I washed the carpet as soon as they left. Then I ran Pa a fresh bath and made sure he undressed and got into it. I went to the kitchen and made us some sandwiches and tea. When, quarter of an hour later, Pa, an in-and-out bather, had not yet come down, I went up to see what was going on.

He was still in the bath, lying hip-deep in the shallow, lukewarm water, his torso completely dry. He did not turn when I came in.

‘Are you OK?’ I said.

He turned his eyes — one pointed at me, one at the shower-curtain — and blinked: in the affirmative, I thought.

‘I’ve made some tea and sandwiches,’ I said.

He stirred, his knees sploshily displacing water, but he did not get up. The movement sent red and green and white trails of dissolved soap smoking up through the bathwater. Pa has this habit of gumming together the slivers of used soap into a multicoloured bar, like an Italian ice-cream.

He raised his elbows and took hold of the rim of the tub, perfect, shiny particles of water starrily clustered on the silver and black hairs of his armpits. Then he let go and slid back down the slope of the tub, the skin of his bottom making a squeak.

‘Come on,’ I said softly, my hands under his armpits, smelling for the first time in a long time the tang of my father. I hauled up his dripping, aged form — the tender pectorals, the diminished penis, the gleaming, brittle shinbones. It was palpable, the terrible vicinity of death.

I dropped a large towel over his shoulders. ‘You go on ahead,’ I said.

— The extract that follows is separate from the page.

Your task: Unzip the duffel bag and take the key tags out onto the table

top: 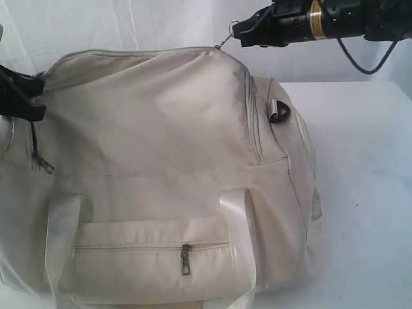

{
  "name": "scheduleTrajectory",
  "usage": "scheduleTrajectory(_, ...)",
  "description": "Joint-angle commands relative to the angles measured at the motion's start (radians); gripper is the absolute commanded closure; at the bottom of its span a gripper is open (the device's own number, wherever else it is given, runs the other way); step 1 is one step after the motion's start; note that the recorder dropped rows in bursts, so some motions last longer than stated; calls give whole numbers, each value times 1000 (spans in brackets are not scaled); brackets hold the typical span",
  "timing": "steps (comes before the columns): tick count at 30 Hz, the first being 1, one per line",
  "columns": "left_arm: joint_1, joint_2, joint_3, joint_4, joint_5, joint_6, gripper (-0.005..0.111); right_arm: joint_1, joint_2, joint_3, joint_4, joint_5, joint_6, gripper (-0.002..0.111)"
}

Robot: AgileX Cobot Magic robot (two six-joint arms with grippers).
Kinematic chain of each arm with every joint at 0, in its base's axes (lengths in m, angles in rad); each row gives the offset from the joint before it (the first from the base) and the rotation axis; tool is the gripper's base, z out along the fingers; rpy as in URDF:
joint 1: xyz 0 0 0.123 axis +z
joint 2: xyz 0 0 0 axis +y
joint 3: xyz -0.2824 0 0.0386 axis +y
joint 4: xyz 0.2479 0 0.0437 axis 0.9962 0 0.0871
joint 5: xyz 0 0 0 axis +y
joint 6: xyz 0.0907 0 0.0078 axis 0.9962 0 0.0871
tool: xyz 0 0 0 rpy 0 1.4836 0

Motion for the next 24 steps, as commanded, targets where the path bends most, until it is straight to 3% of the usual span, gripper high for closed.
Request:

I pulled the plug and the water began to sluice away, stranding green and red nuggets of soap on the white floor of the bath.

8

If Whelan, of Whelan Lock & Key, 24-hour Service, had done his job properly — if he had repaid the faith which Pa had shown in him — that burglary would probably never have taken place. All it needed was a half-decent lock on those french windows and an alarm that actually worked. But Whelan messed up. It doesn’t surprise me. The man is hopeless. For seven days now I have been imploring him on the phone to come round and fit new locks on the front door of the flat, and for seven days — and in spite of three appointments — he has failed to show. The last time I spoke to him was on Friday, immediately after Pa’s anxious call. Although Whelan had let me down twice already, I decided to have another crack at it. Third time lucky, I figured. Besides, I wanted an explanation for his conduct.

‘Mr Whelan, I waited for you all morning yesterday,’ I said.

‘Yesterday morning, was it?’ Whelan enquired. There was genuine curiosity in his voice.

‘We’d made an appointment,’ I said.

‘Number 47, was it?’

It was. I did not say anything.

‘I remember now,’ Whelan said. ‘It’s all coming back to me now. Yes, that’s right. I came round in the afternoon, but there was no reply when I rang. Yes, I remember now,’ Whelan said.

‘Mr Whelan,’ I said tiredly, ‘I was in all afternoon.’

Whelan said, ‘Were you? Well, isn’t that a strange thing?’

Desperately, I said, ‘How about this afternoon? Can you come this afternoon?’

Whelan sucked in air. ‘This afternoon is hard, Mr Breeze. Very hard. It would have to be tomorrow, Saturday. It would have to be Saturday.’

I had to get the door fixed. Saturday, I agreed. Ten o’clock.’